Task: Your output should be the complete listing, word for word, with no pictures in it.
Start of Block
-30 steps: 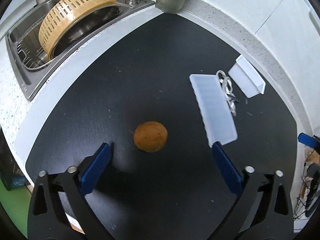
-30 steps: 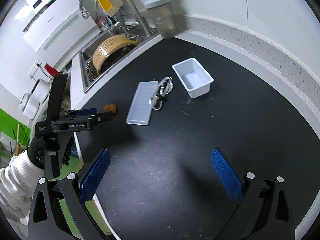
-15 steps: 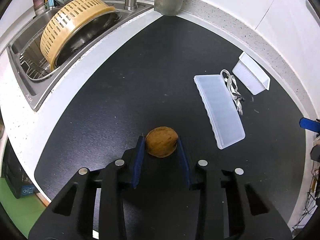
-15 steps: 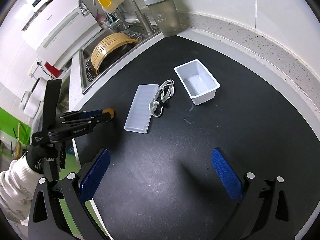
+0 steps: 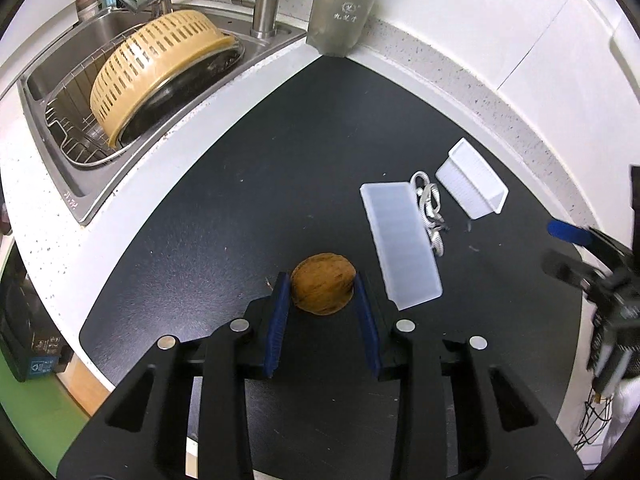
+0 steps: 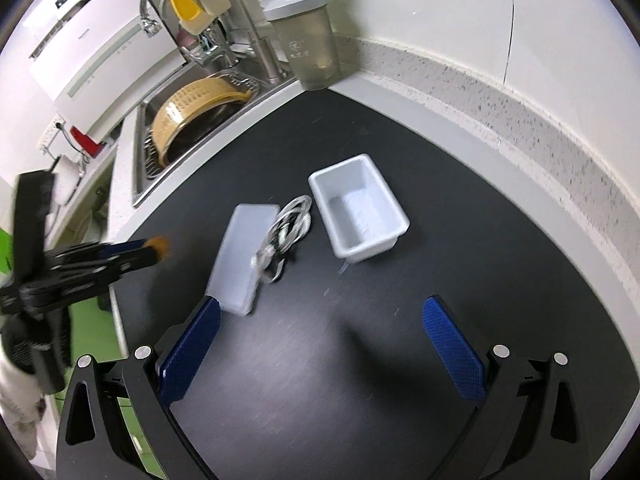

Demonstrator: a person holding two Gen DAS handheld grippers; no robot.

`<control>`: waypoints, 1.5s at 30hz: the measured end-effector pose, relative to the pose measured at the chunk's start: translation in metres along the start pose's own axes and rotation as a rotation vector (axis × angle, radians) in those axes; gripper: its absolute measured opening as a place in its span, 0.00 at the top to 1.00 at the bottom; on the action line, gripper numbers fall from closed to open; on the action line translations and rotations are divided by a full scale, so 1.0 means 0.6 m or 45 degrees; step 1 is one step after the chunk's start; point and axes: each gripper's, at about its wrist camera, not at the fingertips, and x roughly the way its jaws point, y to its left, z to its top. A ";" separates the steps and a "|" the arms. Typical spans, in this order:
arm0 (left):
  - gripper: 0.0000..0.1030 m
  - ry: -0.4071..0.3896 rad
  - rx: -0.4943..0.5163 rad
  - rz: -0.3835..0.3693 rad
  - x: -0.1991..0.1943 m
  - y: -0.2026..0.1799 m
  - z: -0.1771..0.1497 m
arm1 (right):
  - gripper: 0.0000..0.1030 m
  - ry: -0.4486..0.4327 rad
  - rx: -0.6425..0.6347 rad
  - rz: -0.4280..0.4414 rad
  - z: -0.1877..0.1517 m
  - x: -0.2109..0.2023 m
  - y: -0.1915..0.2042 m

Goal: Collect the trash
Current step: 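Grasp the white plastic tray with the right tool while the left tool holds the ball, then carry ball and white tray over the pink bin and open both tools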

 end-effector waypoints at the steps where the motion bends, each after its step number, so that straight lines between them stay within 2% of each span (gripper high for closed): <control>1: 0.68 -0.003 -0.001 -0.003 -0.004 -0.003 0.002 | 0.06 0.005 -0.011 -0.007 0.009 0.007 -0.004; 9: 0.68 -0.021 -0.020 -0.029 -0.016 -0.017 0.009 | 0.06 0.057 -0.148 -0.086 0.060 0.069 -0.017; 14: 0.68 -0.023 -0.026 -0.034 -0.014 -0.027 0.013 | 0.09 0.101 -0.192 -0.086 0.077 0.101 -0.020; 15: 0.68 -0.024 -0.026 -0.034 -0.014 -0.028 0.013 | 0.13 0.108 -0.201 -0.083 0.080 0.106 -0.020; 17: 0.68 -0.024 -0.026 -0.035 -0.013 -0.031 0.014 | 0.44 0.135 -0.223 -0.094 0.084 0.115 -0.020; 18: 0.68 -0.024 -0.026 -0.036 -0.013 -0.032 0.014 | 0.50 0.149 -0.232 -0.101 0.084 0.118 -0.019; 26: 0.68 -0.034 -0.008 -0.043 -0.016 -0.044 0.016 | 0.56 0.106 -0.226 -0.096 0.079 0.090 -0.022; 35: 0.68 -0.069 -0.011 -0.056 -0.056 -0.037 -0.009 | 0.57 0.032 -0.230 -0.082 0.048 0.004 0.011; 41: 0.68 -0.121 -0.059 -0.047 -0.113 -0.009 -0.056 | 0.57 -0.053 -0.311 -0.033 0.025 -0.062 0.084; 45: 0.68 -0.155 -0.123 -0.013 -0.163 0.031 -0.107 | 0.57 -0.096 -0.397 0.049 0.009 -0.090 0.166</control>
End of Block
Response:
-30 steps: 
-30 steps: 
-15 steps: 
-15 steps: 
+0 steps: 
+0 steps: 

Demonstrator: a person holding two Gen DAS handheld grippers; no robot.

`<control>`: waypoints, 1.5s at 30hz: the measured end-effector pose, relative to the pose measured at the chunk's start: translation in metres along the start pose's own axes and rotation as a rotation vector (axis × angle, radians) in those axes; gripper: its absolute measured opening as a place in its span, 0.00 at the top to 1.00 at the bottom; on the action line, gripper numbers fall from closed to open; on the action line translations and rotations are divided by a full scale, so 1.0 means 0.6 m or 45 degrees; step 1 is one step after the chunk's start; point and axes: each gripper's, at about its wrist camera, not at the fingertips, and x roughly the way its jaws point, y to its left, z to its top. A ";" separates the steps and a "|" the arms. Typical spans, in this order:
arm0 (left):
  - gripper: 0.0000..0.1030 m
  - ry: -0.4071..0.3896 rad
  - rx: -0.4943..0.5163 rad
  - rz: -0.3835..0.3693 rad
  - x: -0.1991..0.1943 m
  - y: -0.2026..0.1799 m
  - z: -0.1771..0.1497 m
arm1 (right):
  - gripper: 0.0000..0.1030 m
  - ry: -0.4486..0.4327 rad
  - rx: -0.6425..0.6347 rad
  - rz: -0.4280..0.4414 rad
  - z: -0.1877..0.1517 m
  - x: -0.2109..0.2023 m
  - y: -0.1915..0.2042 m

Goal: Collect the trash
Current step: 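Grasp the white plastic tray with the right tool while the left tool holds the ball, then carry ball and white tray over the pink bin and open both tools
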
 end-effector waypoints at the steps where the motion bends, each after its step number, so that straight lines between them stay within 2% of each span (gripper high for closed): <control>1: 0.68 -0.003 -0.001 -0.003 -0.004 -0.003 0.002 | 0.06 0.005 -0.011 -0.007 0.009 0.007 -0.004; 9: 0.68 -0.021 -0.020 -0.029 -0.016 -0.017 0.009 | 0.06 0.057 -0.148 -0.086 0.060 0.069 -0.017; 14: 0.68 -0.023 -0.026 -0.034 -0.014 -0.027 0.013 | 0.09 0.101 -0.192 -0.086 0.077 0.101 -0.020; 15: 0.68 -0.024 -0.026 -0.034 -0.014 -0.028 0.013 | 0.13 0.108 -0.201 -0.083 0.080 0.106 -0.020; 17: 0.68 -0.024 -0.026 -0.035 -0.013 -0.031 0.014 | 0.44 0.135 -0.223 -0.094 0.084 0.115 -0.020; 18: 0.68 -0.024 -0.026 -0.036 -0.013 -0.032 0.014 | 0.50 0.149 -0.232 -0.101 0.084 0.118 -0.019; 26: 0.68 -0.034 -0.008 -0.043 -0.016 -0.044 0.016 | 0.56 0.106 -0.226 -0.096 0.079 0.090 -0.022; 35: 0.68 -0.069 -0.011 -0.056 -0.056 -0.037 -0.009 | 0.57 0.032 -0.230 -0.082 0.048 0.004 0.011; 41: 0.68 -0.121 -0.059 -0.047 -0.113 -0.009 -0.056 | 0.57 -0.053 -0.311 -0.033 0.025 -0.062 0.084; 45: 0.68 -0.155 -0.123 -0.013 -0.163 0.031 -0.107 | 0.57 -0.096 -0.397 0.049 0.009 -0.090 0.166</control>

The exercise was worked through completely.